What you have to do: Look in the material below for the line with "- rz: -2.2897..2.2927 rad" and the line with "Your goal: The", then set down exactly those two lines and all lines between, nothing more.

Data listing:
►
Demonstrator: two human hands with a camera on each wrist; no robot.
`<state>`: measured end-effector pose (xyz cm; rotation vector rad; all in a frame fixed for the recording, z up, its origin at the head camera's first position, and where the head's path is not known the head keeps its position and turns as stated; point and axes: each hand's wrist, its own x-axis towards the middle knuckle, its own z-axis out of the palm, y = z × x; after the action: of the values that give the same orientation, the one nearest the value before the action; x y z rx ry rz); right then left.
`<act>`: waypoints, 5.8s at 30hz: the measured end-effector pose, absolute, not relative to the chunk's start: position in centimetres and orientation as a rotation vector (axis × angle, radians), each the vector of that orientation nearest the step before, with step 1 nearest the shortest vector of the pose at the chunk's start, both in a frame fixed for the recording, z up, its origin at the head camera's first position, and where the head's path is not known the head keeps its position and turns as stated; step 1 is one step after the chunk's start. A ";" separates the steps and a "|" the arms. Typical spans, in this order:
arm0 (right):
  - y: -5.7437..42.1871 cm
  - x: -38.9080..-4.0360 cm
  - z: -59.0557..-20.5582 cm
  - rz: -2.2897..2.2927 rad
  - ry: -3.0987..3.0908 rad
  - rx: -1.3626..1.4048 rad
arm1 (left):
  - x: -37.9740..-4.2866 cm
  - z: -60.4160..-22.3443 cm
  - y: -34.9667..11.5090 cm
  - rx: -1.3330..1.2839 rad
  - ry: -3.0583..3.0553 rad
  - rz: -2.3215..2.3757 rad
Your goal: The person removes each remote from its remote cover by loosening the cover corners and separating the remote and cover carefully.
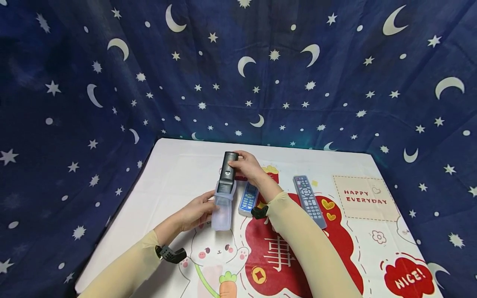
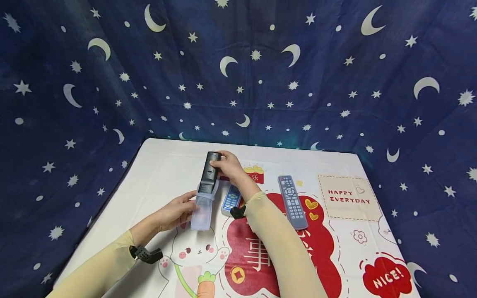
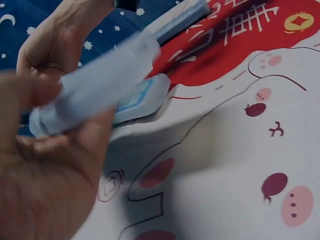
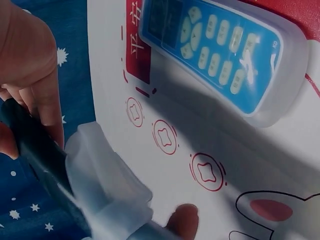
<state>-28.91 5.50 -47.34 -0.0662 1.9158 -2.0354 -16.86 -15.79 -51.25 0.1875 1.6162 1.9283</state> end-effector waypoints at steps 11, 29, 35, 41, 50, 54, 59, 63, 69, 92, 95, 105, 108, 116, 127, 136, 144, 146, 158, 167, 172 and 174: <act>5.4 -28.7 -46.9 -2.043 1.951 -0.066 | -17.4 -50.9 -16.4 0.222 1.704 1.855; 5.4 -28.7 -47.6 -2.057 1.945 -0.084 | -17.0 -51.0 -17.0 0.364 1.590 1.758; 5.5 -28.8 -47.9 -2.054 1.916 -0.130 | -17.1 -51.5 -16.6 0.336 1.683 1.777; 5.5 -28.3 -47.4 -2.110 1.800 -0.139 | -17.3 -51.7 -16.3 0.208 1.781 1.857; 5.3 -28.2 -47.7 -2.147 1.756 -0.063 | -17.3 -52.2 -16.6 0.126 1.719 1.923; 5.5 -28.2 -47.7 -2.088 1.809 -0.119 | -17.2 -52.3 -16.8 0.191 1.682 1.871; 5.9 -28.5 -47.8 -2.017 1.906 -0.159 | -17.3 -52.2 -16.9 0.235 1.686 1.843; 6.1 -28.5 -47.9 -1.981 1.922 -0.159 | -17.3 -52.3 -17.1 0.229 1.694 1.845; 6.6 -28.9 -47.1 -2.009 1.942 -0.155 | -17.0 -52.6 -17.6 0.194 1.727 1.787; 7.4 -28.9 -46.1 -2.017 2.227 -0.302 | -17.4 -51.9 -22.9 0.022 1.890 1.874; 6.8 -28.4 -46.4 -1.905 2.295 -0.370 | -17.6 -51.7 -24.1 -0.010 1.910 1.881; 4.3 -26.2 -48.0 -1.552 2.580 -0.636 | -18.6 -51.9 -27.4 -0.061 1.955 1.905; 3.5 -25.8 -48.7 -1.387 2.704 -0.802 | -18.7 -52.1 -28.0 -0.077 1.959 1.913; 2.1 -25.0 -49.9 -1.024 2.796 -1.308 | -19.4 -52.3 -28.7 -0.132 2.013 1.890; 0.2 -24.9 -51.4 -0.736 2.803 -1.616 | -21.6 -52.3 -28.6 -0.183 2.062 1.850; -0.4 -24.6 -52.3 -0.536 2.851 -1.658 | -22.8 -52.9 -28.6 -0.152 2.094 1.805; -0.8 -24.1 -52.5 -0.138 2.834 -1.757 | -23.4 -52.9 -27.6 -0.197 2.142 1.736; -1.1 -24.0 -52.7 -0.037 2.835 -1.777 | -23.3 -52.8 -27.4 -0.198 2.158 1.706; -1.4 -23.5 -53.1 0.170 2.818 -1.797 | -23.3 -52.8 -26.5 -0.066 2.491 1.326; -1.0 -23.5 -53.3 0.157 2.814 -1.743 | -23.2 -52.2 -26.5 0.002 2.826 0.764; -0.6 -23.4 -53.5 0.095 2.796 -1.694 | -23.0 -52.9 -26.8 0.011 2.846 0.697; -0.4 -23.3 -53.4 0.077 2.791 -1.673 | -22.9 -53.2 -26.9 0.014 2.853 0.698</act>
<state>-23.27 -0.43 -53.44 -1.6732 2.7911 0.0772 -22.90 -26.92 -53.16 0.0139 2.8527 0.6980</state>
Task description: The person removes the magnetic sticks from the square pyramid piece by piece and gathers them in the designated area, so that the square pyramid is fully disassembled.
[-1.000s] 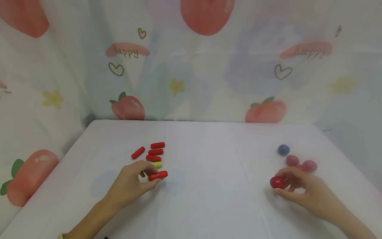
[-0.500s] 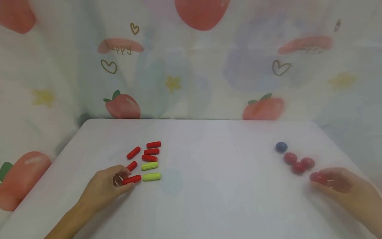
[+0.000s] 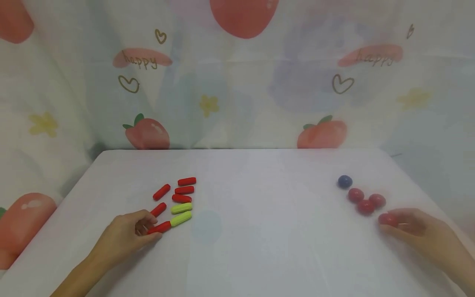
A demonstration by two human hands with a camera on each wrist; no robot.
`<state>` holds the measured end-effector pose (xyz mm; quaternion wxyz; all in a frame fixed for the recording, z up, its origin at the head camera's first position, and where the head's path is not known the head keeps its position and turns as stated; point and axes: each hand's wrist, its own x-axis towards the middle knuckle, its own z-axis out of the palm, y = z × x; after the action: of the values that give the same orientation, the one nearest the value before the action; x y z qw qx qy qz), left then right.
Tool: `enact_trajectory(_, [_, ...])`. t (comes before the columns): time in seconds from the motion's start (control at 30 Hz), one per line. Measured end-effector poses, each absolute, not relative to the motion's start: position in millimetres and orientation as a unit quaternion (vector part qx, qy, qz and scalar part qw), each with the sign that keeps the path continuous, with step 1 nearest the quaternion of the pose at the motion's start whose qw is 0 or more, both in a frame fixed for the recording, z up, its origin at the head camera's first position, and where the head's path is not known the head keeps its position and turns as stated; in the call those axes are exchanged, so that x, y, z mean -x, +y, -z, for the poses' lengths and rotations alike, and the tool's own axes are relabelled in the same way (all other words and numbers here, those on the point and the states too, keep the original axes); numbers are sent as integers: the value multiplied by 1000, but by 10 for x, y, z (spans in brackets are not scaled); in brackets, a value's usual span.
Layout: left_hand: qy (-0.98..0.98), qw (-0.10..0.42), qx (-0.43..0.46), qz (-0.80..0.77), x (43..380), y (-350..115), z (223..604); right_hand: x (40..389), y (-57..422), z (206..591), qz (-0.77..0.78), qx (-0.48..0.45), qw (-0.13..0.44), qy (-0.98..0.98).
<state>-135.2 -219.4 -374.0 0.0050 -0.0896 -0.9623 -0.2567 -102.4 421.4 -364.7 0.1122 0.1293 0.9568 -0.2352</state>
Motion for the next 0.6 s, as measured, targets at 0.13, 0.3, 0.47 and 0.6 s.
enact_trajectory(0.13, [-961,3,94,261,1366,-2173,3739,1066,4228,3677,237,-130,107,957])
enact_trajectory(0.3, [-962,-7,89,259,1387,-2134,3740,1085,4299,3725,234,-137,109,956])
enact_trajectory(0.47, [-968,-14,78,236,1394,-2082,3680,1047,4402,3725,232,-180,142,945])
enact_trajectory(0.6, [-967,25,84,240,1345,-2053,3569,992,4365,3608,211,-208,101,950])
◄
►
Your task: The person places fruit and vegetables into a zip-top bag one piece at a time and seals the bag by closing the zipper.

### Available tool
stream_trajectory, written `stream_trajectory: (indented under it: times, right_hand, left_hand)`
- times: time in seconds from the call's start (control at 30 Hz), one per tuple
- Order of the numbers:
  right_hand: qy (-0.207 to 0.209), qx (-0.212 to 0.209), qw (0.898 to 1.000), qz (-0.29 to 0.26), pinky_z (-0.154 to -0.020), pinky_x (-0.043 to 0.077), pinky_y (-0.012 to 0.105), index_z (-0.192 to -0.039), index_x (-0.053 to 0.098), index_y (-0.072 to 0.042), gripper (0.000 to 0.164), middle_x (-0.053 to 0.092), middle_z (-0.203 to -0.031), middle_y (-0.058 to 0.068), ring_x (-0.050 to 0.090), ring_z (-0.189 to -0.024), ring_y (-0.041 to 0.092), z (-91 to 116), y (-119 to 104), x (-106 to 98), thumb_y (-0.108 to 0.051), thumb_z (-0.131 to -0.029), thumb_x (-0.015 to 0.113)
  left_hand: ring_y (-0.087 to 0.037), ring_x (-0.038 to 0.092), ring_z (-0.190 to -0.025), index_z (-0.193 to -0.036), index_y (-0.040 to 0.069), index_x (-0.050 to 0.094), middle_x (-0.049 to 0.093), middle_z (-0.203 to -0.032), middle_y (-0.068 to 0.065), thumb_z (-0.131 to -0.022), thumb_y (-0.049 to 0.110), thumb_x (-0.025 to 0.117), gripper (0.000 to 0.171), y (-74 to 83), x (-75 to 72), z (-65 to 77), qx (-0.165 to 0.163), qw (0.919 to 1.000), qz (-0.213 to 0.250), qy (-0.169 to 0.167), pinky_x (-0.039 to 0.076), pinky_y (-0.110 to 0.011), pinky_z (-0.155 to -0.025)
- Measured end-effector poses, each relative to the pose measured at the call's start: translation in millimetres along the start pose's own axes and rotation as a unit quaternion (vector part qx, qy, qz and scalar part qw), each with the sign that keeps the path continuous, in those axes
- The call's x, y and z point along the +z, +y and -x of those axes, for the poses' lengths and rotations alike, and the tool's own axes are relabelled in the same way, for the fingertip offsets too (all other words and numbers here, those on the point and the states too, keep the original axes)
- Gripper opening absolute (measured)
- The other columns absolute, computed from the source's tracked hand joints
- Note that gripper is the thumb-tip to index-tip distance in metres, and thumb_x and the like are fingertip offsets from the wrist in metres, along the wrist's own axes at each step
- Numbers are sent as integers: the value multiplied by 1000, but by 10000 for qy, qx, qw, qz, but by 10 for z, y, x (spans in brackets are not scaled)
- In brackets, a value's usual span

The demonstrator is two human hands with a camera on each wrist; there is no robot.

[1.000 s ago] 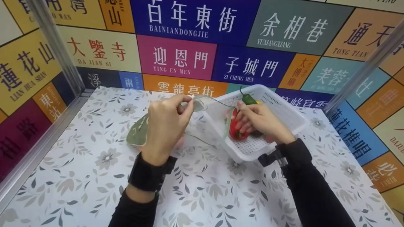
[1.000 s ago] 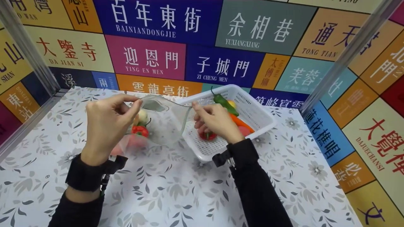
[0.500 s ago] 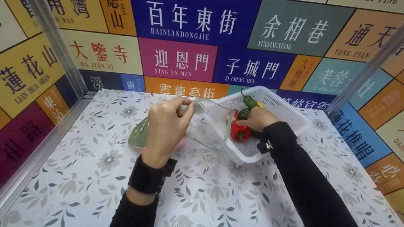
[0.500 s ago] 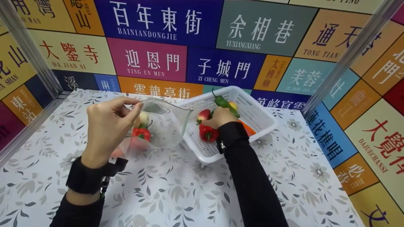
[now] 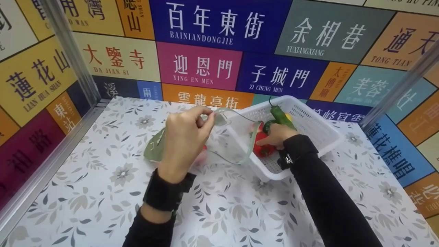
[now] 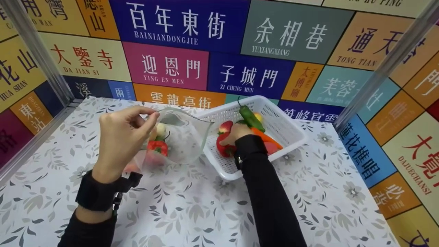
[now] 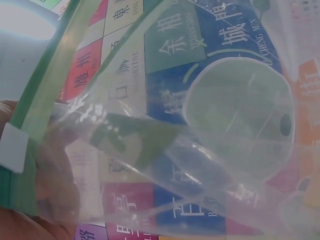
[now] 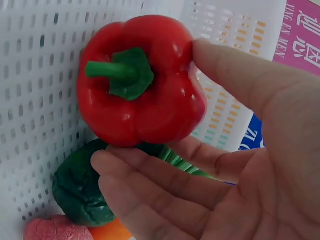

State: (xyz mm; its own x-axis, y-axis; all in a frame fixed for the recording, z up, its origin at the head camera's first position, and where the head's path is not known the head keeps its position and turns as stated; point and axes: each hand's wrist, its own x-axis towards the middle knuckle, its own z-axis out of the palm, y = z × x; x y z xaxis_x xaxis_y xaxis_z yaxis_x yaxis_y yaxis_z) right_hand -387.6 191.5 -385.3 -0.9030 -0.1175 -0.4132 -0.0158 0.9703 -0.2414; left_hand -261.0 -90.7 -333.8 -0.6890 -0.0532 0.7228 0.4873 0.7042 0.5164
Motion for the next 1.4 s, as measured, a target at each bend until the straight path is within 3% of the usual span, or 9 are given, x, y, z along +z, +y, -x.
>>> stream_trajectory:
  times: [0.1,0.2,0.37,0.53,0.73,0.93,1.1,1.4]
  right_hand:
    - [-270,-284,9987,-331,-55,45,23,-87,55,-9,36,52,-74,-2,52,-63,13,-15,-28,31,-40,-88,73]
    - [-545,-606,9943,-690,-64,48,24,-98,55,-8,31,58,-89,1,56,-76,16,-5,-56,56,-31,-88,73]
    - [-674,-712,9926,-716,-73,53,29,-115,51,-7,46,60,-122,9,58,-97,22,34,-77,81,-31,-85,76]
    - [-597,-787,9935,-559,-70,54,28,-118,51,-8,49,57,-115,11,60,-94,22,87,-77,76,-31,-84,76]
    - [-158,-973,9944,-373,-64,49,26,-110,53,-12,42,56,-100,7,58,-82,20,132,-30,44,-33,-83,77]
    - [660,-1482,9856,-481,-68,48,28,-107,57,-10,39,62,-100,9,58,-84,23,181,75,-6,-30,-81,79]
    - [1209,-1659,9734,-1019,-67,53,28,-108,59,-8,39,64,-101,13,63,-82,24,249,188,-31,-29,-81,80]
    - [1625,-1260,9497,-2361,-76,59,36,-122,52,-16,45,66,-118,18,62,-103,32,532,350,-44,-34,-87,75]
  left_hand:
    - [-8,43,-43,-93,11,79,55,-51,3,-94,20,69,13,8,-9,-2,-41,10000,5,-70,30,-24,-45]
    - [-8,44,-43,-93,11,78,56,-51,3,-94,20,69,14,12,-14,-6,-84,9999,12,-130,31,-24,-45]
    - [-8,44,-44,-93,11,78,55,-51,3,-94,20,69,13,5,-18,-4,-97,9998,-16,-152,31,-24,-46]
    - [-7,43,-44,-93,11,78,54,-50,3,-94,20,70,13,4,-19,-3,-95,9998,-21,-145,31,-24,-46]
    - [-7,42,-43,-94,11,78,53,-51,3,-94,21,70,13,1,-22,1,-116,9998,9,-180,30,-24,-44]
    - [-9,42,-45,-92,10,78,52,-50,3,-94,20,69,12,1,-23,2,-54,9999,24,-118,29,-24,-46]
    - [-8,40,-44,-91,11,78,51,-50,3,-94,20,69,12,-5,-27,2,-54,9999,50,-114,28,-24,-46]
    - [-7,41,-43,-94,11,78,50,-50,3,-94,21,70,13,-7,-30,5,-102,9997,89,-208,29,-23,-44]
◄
Completed exercise:
  - rz: -2.2897..2.2927 rad
  - ry: -3.0987..3.0908 rad
  - rx: -1.3626..1.4048 rad
arm1 (left):
  - x: -37.9740..-4.2866 cm
  - z: -60.4160..-22.3443 cm
  - y: -34.9667..11.5090 cm
  - rx: -1.3330..1.2839 rad
  - ry: -3.0583..3.0553 rad
  - rz: -2.3215..2.3757 rad
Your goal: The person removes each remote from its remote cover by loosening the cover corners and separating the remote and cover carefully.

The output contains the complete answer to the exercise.